* **Exercise description**: Repeat exactly the lines from the start of the records below through the line that contains "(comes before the", including both.

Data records
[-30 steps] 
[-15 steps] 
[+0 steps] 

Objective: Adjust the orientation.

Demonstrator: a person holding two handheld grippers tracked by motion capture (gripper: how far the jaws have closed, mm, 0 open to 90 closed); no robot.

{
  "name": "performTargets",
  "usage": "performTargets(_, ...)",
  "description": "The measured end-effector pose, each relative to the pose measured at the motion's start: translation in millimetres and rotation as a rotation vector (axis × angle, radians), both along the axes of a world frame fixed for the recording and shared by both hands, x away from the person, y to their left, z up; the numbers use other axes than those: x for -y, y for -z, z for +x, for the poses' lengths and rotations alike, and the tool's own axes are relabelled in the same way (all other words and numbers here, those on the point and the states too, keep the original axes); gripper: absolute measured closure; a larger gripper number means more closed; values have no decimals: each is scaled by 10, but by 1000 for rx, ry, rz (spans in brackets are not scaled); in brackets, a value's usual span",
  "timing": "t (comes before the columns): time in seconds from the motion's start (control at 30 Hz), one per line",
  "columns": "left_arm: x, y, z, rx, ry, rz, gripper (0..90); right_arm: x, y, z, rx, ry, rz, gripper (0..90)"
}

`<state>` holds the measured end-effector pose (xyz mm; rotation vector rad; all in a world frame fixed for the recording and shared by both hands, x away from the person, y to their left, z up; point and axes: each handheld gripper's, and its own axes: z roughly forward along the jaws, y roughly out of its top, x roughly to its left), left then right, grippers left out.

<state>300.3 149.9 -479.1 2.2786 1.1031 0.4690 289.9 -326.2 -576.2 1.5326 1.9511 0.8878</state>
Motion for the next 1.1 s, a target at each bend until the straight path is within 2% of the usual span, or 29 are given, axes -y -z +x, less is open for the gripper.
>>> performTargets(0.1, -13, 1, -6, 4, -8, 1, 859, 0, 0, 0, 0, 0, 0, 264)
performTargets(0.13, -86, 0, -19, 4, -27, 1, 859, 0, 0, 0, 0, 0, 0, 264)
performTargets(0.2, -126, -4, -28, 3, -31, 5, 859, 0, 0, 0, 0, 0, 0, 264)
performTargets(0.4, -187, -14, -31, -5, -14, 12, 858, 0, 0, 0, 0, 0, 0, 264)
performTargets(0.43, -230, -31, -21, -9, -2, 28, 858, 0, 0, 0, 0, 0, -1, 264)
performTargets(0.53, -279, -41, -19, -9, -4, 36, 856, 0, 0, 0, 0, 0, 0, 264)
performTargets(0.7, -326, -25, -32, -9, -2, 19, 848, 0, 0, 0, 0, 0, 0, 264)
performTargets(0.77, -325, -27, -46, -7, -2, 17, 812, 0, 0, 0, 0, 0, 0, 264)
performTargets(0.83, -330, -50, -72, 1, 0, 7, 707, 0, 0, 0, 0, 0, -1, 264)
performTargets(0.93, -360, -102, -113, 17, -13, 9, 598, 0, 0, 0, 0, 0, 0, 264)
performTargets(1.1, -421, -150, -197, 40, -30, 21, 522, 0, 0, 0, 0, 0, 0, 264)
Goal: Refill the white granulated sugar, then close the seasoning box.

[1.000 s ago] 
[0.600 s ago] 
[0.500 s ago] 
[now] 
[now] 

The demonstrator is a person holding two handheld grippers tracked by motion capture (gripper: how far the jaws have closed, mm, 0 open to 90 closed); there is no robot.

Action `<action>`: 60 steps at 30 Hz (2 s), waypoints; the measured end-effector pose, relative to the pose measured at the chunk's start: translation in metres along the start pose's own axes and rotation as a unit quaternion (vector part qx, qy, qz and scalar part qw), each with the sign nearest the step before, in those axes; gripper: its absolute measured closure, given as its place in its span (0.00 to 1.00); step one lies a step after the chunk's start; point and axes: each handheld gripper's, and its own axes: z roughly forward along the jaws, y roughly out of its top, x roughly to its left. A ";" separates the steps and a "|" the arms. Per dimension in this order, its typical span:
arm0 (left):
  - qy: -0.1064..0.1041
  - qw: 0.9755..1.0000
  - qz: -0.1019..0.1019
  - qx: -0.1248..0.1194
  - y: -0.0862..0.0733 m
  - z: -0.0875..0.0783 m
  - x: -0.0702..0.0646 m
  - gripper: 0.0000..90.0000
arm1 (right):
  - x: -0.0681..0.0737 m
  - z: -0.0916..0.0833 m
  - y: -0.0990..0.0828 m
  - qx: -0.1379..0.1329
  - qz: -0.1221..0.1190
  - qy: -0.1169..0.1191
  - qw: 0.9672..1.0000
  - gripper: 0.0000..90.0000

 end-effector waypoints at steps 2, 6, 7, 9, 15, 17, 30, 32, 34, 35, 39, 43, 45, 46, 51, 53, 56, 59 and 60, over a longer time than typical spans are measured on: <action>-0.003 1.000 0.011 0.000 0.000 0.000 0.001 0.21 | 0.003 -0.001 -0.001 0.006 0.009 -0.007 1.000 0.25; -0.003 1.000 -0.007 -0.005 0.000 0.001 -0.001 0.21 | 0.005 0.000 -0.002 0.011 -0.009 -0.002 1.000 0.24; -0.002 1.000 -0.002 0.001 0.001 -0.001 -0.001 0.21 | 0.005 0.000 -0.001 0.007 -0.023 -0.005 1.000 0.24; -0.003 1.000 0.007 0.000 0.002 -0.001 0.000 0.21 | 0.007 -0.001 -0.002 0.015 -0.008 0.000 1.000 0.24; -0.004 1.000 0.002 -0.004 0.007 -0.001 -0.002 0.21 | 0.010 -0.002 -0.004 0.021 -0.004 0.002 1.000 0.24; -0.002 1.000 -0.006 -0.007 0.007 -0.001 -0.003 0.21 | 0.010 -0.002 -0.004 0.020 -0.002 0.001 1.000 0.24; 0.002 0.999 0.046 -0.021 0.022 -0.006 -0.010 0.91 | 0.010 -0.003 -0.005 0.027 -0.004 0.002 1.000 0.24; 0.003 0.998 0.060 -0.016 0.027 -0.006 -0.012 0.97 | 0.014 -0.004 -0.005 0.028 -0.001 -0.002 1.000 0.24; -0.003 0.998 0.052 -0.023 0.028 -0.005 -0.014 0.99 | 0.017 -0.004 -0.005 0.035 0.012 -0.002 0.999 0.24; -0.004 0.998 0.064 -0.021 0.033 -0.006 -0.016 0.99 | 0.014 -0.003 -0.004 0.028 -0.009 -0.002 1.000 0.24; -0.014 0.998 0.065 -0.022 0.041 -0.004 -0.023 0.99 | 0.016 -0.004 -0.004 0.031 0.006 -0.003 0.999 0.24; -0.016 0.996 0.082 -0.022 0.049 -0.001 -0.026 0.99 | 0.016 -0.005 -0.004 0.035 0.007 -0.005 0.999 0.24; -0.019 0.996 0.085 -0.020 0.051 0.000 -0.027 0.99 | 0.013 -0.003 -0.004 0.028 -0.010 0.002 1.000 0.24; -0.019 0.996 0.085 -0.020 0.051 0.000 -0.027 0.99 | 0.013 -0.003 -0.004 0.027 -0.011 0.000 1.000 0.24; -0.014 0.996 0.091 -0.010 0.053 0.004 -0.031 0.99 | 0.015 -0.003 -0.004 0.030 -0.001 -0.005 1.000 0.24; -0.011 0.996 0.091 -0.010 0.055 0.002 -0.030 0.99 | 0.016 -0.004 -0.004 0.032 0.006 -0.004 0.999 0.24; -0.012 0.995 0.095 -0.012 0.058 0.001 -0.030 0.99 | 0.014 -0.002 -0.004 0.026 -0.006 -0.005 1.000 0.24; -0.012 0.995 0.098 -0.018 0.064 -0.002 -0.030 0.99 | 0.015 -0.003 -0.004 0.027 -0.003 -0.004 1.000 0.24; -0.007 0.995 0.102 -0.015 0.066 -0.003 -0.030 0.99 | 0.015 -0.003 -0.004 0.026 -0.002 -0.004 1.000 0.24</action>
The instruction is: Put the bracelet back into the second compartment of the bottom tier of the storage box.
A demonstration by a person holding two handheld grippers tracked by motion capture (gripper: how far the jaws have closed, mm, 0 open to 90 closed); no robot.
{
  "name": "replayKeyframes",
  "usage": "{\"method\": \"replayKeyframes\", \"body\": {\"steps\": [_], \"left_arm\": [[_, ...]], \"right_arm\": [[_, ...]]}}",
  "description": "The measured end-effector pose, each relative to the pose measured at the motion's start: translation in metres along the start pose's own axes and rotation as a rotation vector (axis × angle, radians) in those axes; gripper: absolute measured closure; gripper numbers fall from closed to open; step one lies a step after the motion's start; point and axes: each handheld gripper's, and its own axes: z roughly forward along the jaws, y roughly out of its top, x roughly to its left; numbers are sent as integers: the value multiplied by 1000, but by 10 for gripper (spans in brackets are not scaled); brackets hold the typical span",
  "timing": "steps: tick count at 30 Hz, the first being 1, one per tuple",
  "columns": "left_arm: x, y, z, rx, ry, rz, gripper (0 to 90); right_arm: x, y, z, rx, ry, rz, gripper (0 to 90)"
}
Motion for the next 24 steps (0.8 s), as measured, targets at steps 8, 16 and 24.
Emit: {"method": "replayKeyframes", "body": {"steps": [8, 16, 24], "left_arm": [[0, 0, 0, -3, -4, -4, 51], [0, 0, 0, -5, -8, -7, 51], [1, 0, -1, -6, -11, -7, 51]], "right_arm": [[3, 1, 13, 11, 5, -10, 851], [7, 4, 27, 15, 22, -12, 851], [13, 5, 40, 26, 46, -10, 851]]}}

* **Response area**:
[-30 steps] 
[-15 steps] 
[+0 steps] 

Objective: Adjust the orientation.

Demonstrator: a person holding two handheld grippers tracked by motion capture (gripper: how far the jaws have closed, mm, 0 open to 90 closed); no robot.

{
  "name": "performTargets",
  "usage": "performTargets(_, ...)",
  "description": "The measured end-effector pose, each relative to the pose measured at the motion's start: translation in millimetres and rotation as a rotation vector (axis × angle, radians), both along the axes of a world frame fixed for the recording and shared by both hands, x away from the person, y to their left, z up; the numbers use other axes than those: x for -y, y for -z, z for +x, for the poses' lengths and rotations alike, and the tool's own axes are relabelled in the same way (all other words and numbers here, those on the point and the states too, keep the original axes); gripper: absolute measured closure; a larger gripper number means more closed; values have no decimals: each is scaled by 10, but by 1000 for rx, ry, rz (spans in brackets are not scaled); in brackets, a value's usual span",
  "timing": "t (comes before the columns): time in seconds from the motion's start (control at 30 Hz), one per line",

The response to this exercise is done.